Polyak–Ruppert Averaging

Updated 9 February 2026

Polyak–Ruppert averaging is a variance-reduction technique that computes a uniform average of all iterates, yielding estimators with minimal asymptotic variance.
It achieves minimax optimality and provides strong theoretical guarantees such as asymptotic normality, high-probability bounds, and bias–variance trade-off in stochastic settings.
The method is practically applied in stochastic gradient descent, reinforcement learning, and distributed optimization with minimal extra computational cost.

Polyak–Ruppert averaging is a variance-reduction and efficiency-enhancement technique in stochastic approximation, stochastic gradient descent, and more broadly in iterative algorithms subject to noise or uncertainty. The method replaces the last iterate of the stochastic process by a uniform (or occasionally weighted) average of all iterates, often yielding estimators with minimal asymptotic variance, improved convergence rates, and provable optimality properties—frequently achieving the minimax asymptotic Cramér–Rao lower bound for mean-squared error. This approach has become foundational in stochastic optimization, machine learning, reinforcement learning, and black-box optimization.

1. Method Definition and Algorithmic Foundations

In a generic stochastic approximation context, given iterates $x_k$ produced by an algorithm such as stochastic gradient descent,

$x_{k+1} = x_k - \gamma_k g(x_k, \xi_k),$

where $g(x_k, \xi_k)$ is a noisy estimator of the gradient, Polyak–Ruppert averaging constructs the averaged iterate

$\bar x_n = \frac{1}{n} \sum_{k=1}^n x_k.$

Uniform averaging is the most studied form, but variants with non-uniform (e.g., geometric) weights have been considered in specific applications (Neu et al., 2018). Averaging can be implemented online with negligible computational and memory overhead.

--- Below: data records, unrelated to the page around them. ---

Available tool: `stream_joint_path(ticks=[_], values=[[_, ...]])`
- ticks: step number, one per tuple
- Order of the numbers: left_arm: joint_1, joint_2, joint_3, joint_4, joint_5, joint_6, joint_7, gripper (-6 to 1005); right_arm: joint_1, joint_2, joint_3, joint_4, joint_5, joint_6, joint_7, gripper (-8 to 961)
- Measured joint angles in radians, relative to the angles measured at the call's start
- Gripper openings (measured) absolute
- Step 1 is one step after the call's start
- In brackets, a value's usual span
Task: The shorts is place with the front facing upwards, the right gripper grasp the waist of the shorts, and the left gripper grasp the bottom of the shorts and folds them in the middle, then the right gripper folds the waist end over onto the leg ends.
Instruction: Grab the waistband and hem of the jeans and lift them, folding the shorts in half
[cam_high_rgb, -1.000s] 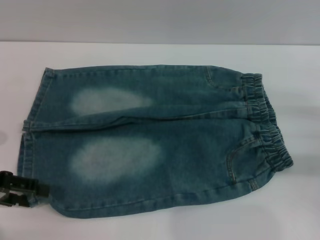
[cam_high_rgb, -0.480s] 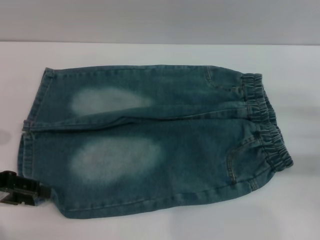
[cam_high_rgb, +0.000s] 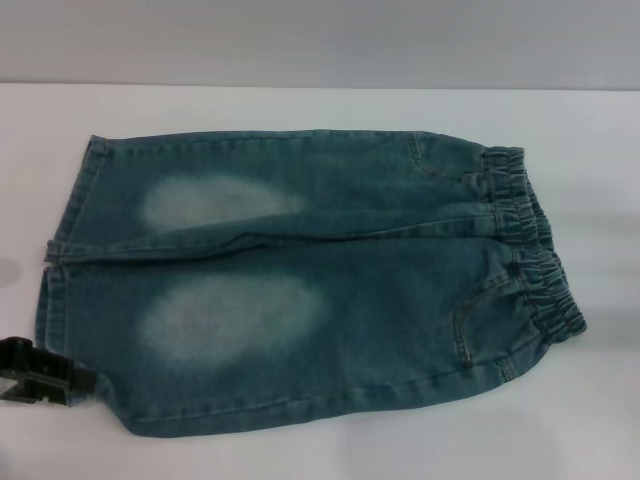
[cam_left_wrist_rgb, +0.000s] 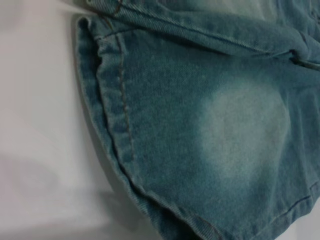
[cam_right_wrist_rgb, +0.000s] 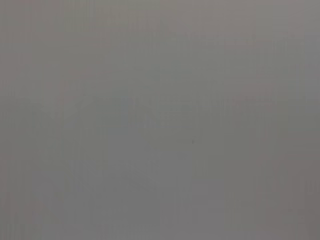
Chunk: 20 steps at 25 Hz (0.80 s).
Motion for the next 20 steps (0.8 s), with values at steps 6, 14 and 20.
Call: stream_joint_path(ticks=[6, 14, 20], values=[[-0.001, 0.000, -0.002, 0.004, 0.000, -0.008, -0.004, 389, 0.000, 0.000, 0.003, 0.000, 0.002, 0.000, 0.000, 787], [-0.008, -0.004, 0.003, 0.005, 0.001, -0.017, -0.005, 177, 0.000, 0.000, 0.004, 0.000, 0.003, 0.000, 0.001, 787], [-0.010, -0.003, -0.012, 0.005, -0.005, -0.023, -0.007, 72, 0.001, 0.000, -0.001, 0.000, 0.001, 0.000, 0.007, 788]])
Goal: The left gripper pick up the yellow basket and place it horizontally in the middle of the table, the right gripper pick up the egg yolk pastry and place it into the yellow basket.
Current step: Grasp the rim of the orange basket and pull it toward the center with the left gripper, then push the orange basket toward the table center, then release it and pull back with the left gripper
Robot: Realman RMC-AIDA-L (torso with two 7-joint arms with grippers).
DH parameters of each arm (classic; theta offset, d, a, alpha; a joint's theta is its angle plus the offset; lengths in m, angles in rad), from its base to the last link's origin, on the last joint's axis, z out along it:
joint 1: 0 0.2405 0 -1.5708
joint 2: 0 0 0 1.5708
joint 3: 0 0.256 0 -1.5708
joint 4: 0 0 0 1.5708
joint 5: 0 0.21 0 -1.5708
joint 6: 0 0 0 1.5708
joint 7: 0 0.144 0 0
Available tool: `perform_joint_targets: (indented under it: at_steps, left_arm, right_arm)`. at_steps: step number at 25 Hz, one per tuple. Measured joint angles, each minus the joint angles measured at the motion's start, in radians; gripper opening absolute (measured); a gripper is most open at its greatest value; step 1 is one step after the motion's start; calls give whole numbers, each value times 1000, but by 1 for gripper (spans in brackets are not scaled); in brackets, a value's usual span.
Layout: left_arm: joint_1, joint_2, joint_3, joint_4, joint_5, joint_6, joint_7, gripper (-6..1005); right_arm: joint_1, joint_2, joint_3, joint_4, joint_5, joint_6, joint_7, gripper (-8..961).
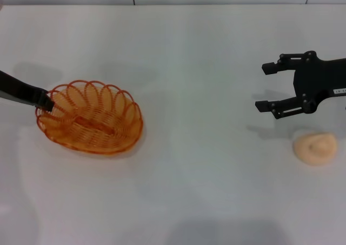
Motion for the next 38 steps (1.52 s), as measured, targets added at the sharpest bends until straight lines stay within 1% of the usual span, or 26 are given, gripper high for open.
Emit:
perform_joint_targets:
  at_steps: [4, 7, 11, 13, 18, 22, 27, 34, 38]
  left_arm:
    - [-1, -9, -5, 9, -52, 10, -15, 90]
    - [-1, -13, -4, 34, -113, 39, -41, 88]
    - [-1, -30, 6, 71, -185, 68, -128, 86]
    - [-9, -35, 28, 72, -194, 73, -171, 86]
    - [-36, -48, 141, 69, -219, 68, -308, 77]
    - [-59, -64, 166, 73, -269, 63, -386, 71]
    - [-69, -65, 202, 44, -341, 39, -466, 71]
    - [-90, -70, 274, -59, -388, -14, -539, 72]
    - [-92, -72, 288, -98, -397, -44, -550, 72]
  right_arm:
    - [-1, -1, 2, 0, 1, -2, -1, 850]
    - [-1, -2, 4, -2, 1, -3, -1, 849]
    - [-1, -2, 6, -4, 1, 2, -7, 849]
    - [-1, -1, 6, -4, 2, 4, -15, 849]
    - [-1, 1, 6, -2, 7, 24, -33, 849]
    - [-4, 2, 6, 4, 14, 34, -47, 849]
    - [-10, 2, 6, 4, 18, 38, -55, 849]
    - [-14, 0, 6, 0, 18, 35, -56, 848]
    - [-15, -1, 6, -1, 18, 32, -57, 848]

In linear stochastic approximation (LSA) and reinforcement learning (RL) algorithms such as temporal difference (TD) learning, PR-averaging is typically applied as

$\bar\theta_n = \frac{1}{n}\sum_{k=1}^n \theta_k,$

where

$\theta_{k+1} = \theta_k + \alpha_k [A_k \theta_k - b_k].$

The approach similarly generalizes to two-timescale and distributed settings (Kong et al., 14 Feb 2025, Zhang et al., 2022). In streaming, online, or mini-batch frameworks, averaging is adapted to accommodate variable batch sizes; e.g., the average at time $t$ can be defined as $\bar\theta_t = \frac{1}{N_t}\sum_{i=1}^t n_i \theta_{i-1}$ , $N_t = \sum_{i=1}^t n_i$ (Godichon-Baggioni et al., 2021, Godichon-Baggioni et al., 2022).

2. Theoretical Guarantees: Asymptotic Normality and Rate Optimality

Polyak–Ruppert averaging delivers minimax-optimal asymptotic and non-asymptotic statistical guarantees in a wide class of stochastic approximation and optimization schemes.

Asymptotic Efficiency: Under appropriate regularity (e.g., strong convexity or suitable generalizations), PR-averaged iterates satisfy

$\sqrt{n}(\bar x_n - x^*) \xrightarrow{d} \mathcal{N}(0, V),$

where $V = [\nabla^2 f(x^*)]^{-1} S^* [\nabla^2 f(x^*)]^{-1}$ is the Cramér–Rao lower bound for asymptotic covariance, and $S^*$ is the covariance of the gradient noise (Gadat et al., 2017, Zhu et al., 2019).

Non-asymptotic Bounds: For $f$ strongly convex or satisfying weaker Kurdyka–Łojasiewicz-type conditions, the mean-squared error (MSE) satisfies

$\mathbb{E}\left[\|\bar\theta_n - \theta^*\|^2\right] \leq \frac{\operatorname{Tr} V}{n} + O(n^{-r_\beta}),$

where the second-order exponent $r_\beta$ is typically maximized at step-size exponent $\beta^* = 3/4$ (Gadat et al., 2017).

Bias–Variance Decomposition: For constant-step-size LSA and Markovian noise, the averaged error decomposes as

$\mathbb{E}\left[\|\bar \theta_N - \theta^*\|^2\right] = O(1/N) + O(\alpha_N^2),$

with $O(1/N)$ variance term and $O(\alpha_N^2)$ bias term, the latter dominating for slow-decaying step sizes (e.g., $\rho \leq 1/2$ ) (Lauand et al., 2024, Levin et al., 7 Aug 2025).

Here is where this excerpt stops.